Cela bien que le pays dispose de la plus grande réserve d’hydrocarbures liquides, située dans la bande du sud-est de l’Orénoque, soit un territoire de 55’000 kilomètres carrés dans lesquels il y aurait 1,4 billion de barils de pétrole brut, en particulier extra-lourds, Le Venezuela considère les réserves prouvées à 270’000 millions de barils.
Le pétrole est presque le seul produit d’exportation, soit la source de 95% des recettes en devises. Au milieu de cette décennie, il représentait plus de 20% du Produit intérieur brut.
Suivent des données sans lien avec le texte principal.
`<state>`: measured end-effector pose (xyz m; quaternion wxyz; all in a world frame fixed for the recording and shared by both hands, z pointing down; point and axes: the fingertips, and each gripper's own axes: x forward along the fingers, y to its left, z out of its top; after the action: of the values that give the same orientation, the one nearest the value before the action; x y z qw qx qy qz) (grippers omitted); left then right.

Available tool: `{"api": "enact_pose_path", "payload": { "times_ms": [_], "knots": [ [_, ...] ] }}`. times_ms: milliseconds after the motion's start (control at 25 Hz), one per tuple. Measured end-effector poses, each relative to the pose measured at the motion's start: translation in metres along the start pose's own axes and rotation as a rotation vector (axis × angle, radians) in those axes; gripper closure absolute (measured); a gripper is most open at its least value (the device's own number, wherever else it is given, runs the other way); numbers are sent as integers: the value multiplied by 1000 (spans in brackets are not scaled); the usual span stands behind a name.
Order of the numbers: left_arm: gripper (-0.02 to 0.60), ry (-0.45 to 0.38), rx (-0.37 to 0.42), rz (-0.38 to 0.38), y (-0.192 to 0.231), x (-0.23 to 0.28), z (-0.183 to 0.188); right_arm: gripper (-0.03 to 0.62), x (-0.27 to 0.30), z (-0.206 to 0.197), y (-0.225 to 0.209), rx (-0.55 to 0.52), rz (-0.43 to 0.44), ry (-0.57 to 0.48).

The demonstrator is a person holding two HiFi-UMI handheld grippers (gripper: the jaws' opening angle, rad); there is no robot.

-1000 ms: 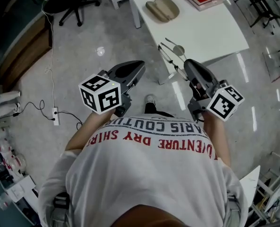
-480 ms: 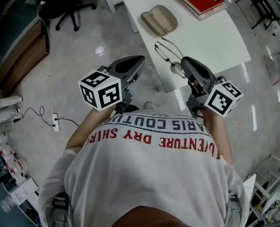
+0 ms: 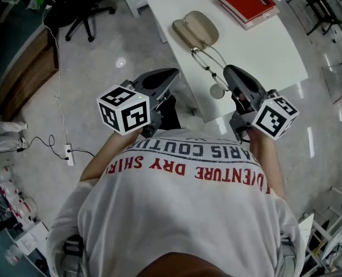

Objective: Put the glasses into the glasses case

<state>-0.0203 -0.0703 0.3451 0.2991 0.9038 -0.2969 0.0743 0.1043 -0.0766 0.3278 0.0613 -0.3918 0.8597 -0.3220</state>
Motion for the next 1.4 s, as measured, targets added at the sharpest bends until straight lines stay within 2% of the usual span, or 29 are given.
{"api": "enact_pose_path", "payload": {
  "times_ms": [920,1400],
  "knots": [
    [552,159,-35,-101,105,80,46,556,105,32,-74,47,-137,44],
    [552,227,-53,-104,147,100,49,556,150,19,-110,57,-203,85]
  ]
}}
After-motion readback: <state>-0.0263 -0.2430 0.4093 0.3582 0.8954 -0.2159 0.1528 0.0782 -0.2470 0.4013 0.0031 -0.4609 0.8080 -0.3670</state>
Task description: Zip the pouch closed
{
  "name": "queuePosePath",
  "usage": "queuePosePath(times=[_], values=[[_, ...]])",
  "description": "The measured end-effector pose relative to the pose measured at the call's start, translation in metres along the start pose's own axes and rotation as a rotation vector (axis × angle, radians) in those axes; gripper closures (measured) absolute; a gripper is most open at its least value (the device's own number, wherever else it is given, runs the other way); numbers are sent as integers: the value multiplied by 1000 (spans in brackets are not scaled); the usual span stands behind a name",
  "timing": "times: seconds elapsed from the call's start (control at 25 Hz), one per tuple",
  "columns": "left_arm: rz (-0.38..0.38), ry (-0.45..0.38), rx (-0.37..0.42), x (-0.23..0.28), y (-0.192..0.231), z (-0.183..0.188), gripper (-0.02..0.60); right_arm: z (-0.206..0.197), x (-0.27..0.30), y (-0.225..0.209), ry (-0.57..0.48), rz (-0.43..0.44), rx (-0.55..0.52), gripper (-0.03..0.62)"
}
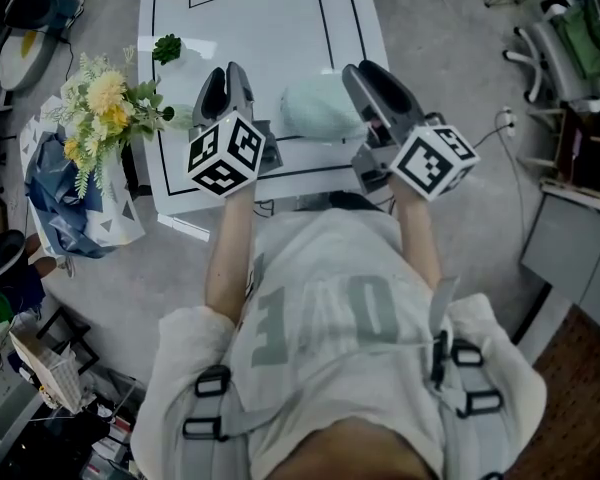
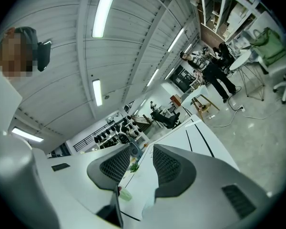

La majeure partie de l’activité est entre les mains de l’entreprise publique Petroleos de Venezuela (PDVSA), qui a quelques accords avec des transnationales.
Le président Nicolas Maduro a organisé une «purge», le 28 novembre 2017, au sein de PDVSA – dans une ambiance où s’accumulaient des plaintes et des enquêtes sur la corruption – et il a demandé aux nouveaux gestionnaires, dirigés par un général qui a fait ses débuts dans l’industrie, Manuel Quevedo, qu’ils travaillent pour augmenter la production d’un million de barils par jour.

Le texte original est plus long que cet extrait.